> _PROBLEM TO WORK ON_:
Every line of the data is to be retyped exactly.

> _DATA EXCERPT_:
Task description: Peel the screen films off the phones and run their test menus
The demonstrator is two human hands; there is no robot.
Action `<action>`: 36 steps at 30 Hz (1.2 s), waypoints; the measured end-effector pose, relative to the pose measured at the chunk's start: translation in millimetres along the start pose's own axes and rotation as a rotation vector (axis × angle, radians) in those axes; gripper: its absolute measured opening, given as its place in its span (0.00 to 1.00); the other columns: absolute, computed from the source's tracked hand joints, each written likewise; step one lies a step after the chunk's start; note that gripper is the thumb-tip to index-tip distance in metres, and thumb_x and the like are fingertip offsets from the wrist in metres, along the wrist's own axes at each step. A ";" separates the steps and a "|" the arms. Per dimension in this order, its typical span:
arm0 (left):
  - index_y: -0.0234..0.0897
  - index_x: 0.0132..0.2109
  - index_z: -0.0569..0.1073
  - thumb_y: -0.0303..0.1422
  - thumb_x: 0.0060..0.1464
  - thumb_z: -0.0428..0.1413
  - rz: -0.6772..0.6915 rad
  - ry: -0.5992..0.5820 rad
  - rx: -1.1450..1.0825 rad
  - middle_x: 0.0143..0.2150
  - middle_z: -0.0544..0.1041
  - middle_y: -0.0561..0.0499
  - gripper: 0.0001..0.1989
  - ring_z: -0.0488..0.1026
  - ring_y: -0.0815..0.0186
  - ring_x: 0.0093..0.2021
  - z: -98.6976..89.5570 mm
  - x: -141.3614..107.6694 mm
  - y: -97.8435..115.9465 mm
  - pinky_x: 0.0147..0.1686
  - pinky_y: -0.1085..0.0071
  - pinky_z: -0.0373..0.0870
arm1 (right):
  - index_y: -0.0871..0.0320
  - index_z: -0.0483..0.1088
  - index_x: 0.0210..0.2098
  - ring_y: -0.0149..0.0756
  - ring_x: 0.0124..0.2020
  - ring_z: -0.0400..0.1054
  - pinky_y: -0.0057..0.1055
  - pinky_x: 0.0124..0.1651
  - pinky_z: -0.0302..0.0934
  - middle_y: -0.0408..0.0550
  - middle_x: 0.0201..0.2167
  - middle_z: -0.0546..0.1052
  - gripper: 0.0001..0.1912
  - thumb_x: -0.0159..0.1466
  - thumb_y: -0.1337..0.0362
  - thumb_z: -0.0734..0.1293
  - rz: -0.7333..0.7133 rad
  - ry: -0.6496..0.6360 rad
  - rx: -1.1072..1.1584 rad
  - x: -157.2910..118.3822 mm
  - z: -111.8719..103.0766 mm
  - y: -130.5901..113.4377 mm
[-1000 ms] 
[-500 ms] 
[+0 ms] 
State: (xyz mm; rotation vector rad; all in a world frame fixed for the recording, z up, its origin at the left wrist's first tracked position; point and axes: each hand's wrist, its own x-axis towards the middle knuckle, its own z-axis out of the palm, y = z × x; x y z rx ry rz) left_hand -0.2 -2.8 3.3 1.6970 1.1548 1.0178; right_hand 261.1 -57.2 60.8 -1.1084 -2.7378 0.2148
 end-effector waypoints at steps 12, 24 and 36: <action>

> _SOLUTION TO THIS PROBLEM_:
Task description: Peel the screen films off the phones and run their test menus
The demonstrator is two human hands; there is no robot.
Action `<action>`: 36 steps at 30 Hz (1.2 s), waypoints; the measured end-effector pose, relative to the pose measured at the chunk's start: translation in millimetres along the start pose's own axes and rotation as a rotation vector (axis × angle, radians) in those axes; gripper: its absolute measured opening, given as its place in its span (0.00 to 1.00); the other columns: absolute, computed from the source's tracked hand joints, each written likewise; step one lies a step after the chunk's start; note that gripper is the thumb-tip to index-tip distance in metres, and thumb_x and the like are fingertip offsets from the wrist in metres, along the wrist's own axes at each step. A ";" separates the steps and a "|" the arms. Per dimension in this order, its typical span:
arm0 (left):
  - index_y: -0.0234..0.0897
  - index_x: 0.0132..0.2109
  - index_z: -0.0569..0.1073
  - thumb_y: -0.0303..0.1422
  - thumb_x: 0.0060..0.1464
  - thumb_z: -0.0428..0.1413
  - rz: -0.6772..0.6915 rad
  - ry: -0.5992..0.5820 rad
  - rx: -1.1450..1.0825 rad
  - middle_x: 0.0143..0.2150
  - middle_z: -0.0544..0.1041
  - middle_y: -0.0561..0.0499
  - gripper: 0.0001..0.1989
  - ring_z: -0.0488..0.1026
  - ring_y: -0.0815..0.0186
  - ring_x: 0.0093..0.2021
  - z: -98.6976..89.5570 mm
  - x: -141.3614..107.6694 mm
  - y: -97.8435..115.9465 mm
  - pinky_x: 0.0147..0.1686
  - pinky_y: -0.1085..0.0071
  - pinky_z: -0.0373..0.0870
arm1 (right):
  - index_y: -0.0871..0.0320
  - index_z: -0.0483..0.1088
  - index_x: 0.0210..0.2098
  - ring_y: -0.0149..0.0756
  - ring_x: 0.0124..0.2020
  - ring_z: -0.0400..0.1054
  - pinky_y: -0.0057..0.1055
  - pinky_x: 0.0124..0.1651
  - pinky_z: -0.0302..0.0934
  - middle_y: -0.0408..0.0550
  - middle_x: 0.0201..0.2167
  - middle_z: -0.0546..0.1052
  - gripper: 0.0001..0.1912
  - thumb_x: -0.0159..0.1466
  - thumb_y: -0.1337..0.0362
  - thumb_z: -0.0734..0.1293
  - rz: -0.7333..0.7133 rad
  - ry: -0.6496..0.6360 rad
  - rx: -1.1072..1.1584 rad
  - x: -157.2910..118.3822 mm
  - z: -111.8719..103.0766 mm
  - y: -130.5901..113.4377 mm
[-1000 ms] 
[-500 ms] 
[+0 ms] 
State: (xyz mm; rotation vector rad; all in a world frame fixed for the recording, z up, its origin at the left wrist's first tracked position; point and axes: each hand's wrist, its own x-axis towards the middle knuckle, its own z-axis out of the palm, y = z × x; x y z rx ry rz) left_hand -0.2 -2.8 3.3 1.6970 1.1548 1.0178; right_hand 261.1 -57.2 60.8 -1.1084 -2.7378 0.2148
 end-effector waypoints at steps 12, 24 and 36: <action>

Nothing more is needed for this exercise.